Constrained objects for modeling complex systems.

摘要

This dissertation investigates the theory, design, implementation and application of a programming language and modeling environment based on the concept of constrained objects. A constrained object is an object whose attributes are governed by declarative constraints, and may be associated with a visual representation. When such objects are aggregated to form a complex object, their internal attributes might further have to satisfy interface constraints. The resultant state of a complex object is deduced by satisfying the internal and interface constraints of the constituent objects.; The paradigm of constrained objects provides a principled approach to modeling complex systems and is amenable to efficient and interactive execution. We focus on complex systems that are an assembly of interconnected, interdependent components whose behavior may be governed by laws, or constraints.
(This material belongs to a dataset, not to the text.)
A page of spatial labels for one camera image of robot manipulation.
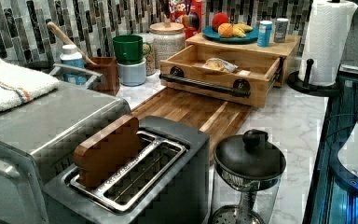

Such systems occur in different domains such as engineering, biological sciences, ecology, etc. Constrained objects provide a compositional specification of the structure, a declarative specification of the behavior and a diagrammatic visualization of complex systems.; We describe a principled approach to the design of a constrained object programming language built on rigorous semantic foundations. Our proposed language, Cob, provides a rich set of modeling features, including declarative constraints, such as symbolic, arithmetic, quantified and conditional constraints. We define set-theoretic semantics of constrained objects based upon a translation to constraint logic programs (CLP), which facilitate a novel implementation of constrained objects.; However, due to the limitations of CLP, such an implementation cannot handle conditional constraints and may give poor performance for large-scale models. We overcome these limitations by using novel partial evaluation techniques that also facilitate the handling of non-linear constraints, and the development of novel techniques for interactive execution of Cob models and fault detection in over-constrained structures.; For constrained object models having more than one solution, preferences can be stated for optimization, and their semantics are based upon a translation to preference logic programs (PLP). We also investigate different forms of relaxation of preferences to obtain suboptimal solutions and propose a scheme for the operational semantics of relaxation that accounts for recursively defined PLP predicates.